When the company becomes insolvent and is no longer able to repay its debt, it can file for Chapter 11 protection and proceed with a bankruptcy process. Depending on a particular case, the outcome of the bankruptcy might vary, but the most important question remains – is there any value to be left for equity holders? The answer to this question might provide two types of play:
- Most of the time, when the bankruptcy is truly a result of a terrible financial position of the company you may find out that the equity is undoubtedly worth 0. However, for one reason or another, shares might be trading way above that. If borrow is available and the fees are adequate, such cases may provide an opportunity to short.
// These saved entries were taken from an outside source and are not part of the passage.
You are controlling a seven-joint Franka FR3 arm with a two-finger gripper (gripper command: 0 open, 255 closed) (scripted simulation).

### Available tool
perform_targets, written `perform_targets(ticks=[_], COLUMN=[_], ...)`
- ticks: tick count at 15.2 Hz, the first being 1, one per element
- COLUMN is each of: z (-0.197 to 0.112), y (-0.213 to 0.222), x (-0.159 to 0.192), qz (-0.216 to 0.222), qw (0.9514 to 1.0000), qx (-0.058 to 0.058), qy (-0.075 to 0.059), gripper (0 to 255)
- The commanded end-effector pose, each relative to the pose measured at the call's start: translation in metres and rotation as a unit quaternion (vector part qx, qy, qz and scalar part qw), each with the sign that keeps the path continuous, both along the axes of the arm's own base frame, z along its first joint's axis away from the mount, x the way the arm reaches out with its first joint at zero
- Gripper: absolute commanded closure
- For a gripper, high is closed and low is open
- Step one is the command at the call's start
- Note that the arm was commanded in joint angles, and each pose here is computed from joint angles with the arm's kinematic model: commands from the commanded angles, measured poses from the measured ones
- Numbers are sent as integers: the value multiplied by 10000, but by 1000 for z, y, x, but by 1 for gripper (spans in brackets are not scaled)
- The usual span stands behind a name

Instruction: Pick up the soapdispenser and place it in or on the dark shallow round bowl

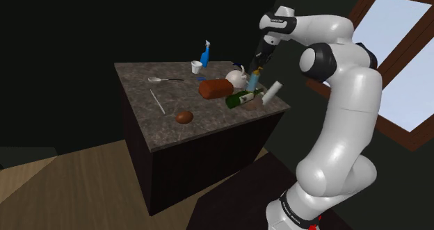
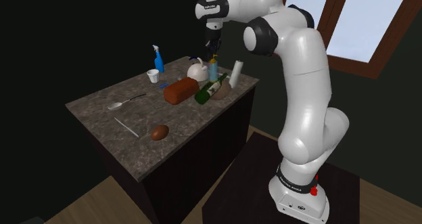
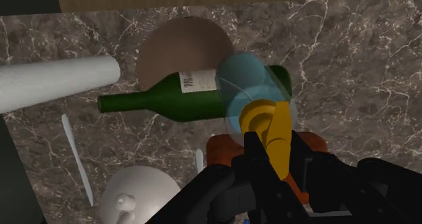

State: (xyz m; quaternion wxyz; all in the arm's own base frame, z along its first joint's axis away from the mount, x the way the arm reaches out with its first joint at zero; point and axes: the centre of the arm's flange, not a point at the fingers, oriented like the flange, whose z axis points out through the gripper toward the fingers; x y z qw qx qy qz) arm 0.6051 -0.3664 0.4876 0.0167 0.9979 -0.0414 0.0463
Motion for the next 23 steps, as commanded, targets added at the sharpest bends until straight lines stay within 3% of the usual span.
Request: perform_targets(ticks=[1, 8, 23], z=[6, 26, -53], y=[-25, -103, -103], x=[-4, -16, -16], qz=[9, 9, 9], qw=[10000, 10000, 10000], qx=[0, 0, 0], qy=[0, 0, 0], gripper=[255, 255, 255])
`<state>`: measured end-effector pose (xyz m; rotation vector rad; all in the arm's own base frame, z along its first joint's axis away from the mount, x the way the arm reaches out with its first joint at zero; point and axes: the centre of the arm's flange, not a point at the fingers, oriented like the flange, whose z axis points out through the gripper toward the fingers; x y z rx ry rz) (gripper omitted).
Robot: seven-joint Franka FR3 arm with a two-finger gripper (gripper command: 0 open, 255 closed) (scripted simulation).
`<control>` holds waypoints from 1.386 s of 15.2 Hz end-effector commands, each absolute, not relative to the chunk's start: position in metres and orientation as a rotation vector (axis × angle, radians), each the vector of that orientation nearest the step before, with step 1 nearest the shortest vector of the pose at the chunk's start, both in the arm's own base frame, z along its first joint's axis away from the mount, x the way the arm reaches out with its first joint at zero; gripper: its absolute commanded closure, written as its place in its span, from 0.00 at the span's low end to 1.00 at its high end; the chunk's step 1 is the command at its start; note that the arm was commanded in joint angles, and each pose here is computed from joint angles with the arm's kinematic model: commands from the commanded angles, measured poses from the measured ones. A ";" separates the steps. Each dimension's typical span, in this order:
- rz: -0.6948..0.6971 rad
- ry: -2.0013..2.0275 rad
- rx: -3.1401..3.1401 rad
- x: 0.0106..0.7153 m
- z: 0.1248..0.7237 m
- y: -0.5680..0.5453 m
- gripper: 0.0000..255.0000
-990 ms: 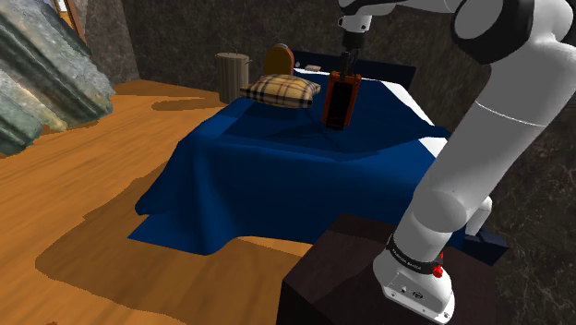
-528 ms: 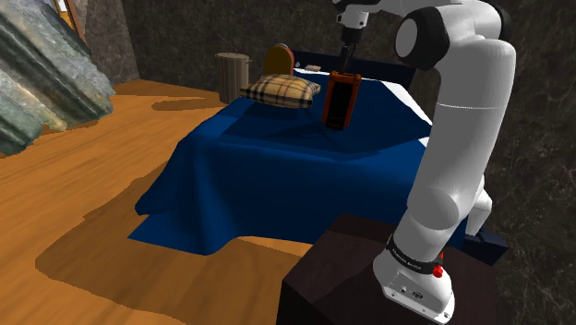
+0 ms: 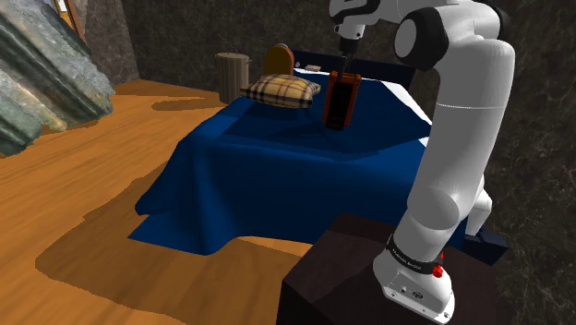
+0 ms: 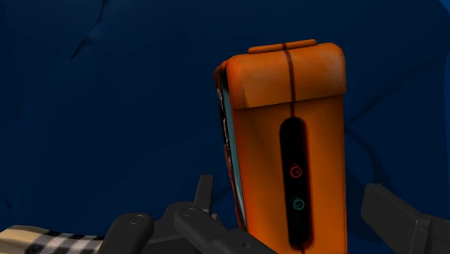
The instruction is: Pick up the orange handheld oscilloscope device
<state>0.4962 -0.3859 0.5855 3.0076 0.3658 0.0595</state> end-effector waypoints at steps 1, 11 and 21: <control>0.060 0.366 3.007 0.496 0.581 -0.386 0.00; 0.060 0.366 3.007 0.496 0.581 -0.386 1.00; 0.060 0.366 3.007 0.496 0.634 -0.386 1.00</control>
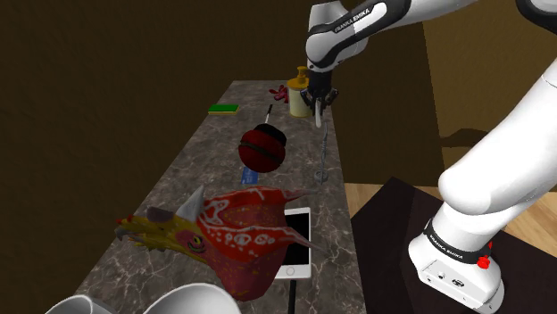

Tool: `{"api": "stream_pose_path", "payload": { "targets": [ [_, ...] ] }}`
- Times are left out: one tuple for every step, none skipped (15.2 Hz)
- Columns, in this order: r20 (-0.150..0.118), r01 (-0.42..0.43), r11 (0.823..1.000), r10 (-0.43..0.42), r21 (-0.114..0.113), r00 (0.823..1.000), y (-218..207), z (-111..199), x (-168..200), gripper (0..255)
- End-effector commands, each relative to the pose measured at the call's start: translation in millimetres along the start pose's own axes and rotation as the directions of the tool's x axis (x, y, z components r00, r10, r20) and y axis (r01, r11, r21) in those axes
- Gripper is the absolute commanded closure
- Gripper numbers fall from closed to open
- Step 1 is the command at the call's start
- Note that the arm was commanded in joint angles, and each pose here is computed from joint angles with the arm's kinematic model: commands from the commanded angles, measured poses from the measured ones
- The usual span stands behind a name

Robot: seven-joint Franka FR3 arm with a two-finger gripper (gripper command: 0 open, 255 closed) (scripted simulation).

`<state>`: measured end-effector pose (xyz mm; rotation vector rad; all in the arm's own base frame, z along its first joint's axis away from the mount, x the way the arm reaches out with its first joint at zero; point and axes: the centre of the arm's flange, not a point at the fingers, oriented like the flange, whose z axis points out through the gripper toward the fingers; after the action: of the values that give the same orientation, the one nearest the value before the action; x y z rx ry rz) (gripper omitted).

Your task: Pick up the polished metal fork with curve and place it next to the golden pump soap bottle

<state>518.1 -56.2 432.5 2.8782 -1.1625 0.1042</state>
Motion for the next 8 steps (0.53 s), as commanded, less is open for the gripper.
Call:
{"api": "stream_pose_path", "payload": {
  "targets": [
    [0.0,0.0,1.0,0.0,0.0,1.0,0,11,0,255],
    [0.0,0.0,1.0,0.0,0.0,1.0,0,16,-1,255],
    [0.0,0.0,1.0,0.0,0.0,1.0,0,22,-1,255],
    [0.0,0.0,1.0,0.0,0.0,1.0,0,27,-1,255],
    [0.0,0.0,1.0,0.0,0.0,1.0,0,32,-2,255],
    [0.0,0.0,1.0,0.0,0.0,1.0,0,37,-2,255],
    [0.0,0.0,1.0,0.0,0.0,1.0,0,43,-3,255],
    [0.0,0.0,1.0,0.0,0.0,1.0,0,48,-3,255]
  ]
}}
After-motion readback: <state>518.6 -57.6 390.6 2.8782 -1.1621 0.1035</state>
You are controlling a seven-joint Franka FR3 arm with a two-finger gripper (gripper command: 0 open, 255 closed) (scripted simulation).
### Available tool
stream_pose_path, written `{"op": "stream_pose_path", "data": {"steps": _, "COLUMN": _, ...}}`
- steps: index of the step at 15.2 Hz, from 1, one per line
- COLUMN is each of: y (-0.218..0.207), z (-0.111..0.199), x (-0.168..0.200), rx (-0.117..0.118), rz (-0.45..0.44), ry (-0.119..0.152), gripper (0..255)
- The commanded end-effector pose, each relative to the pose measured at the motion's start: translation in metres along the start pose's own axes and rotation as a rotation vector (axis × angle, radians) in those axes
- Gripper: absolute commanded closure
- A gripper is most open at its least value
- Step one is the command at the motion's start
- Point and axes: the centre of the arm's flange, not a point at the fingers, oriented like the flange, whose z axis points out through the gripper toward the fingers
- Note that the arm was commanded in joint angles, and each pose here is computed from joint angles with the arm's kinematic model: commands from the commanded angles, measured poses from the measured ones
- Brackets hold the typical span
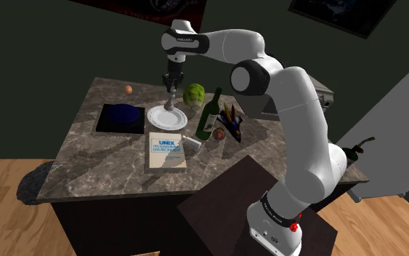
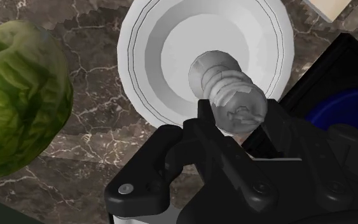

- However, sometimes companies file for bankruptcy not because of straight-up insolvency, but, for example, to get rid of certain legacy liabilities (e.g. post-spin) or to run a smoother asset sale process (in fact, there are cases when the company enters into bankruptcy with an already received offer for most its assets). Such situations are very interesting and often indicate high recovery potential for equity holders. If the recovery is high enough, it could provide an interesting entry point for a play on bankruptcy recovery.
However, it is very important to note that investing in any bankruptcy is highly risky and involves plenty of legal nuances and other potential caveats (bankruptcy filings, intricate conditions, uncertain timeline, unexpected appearance of claimants, etc.).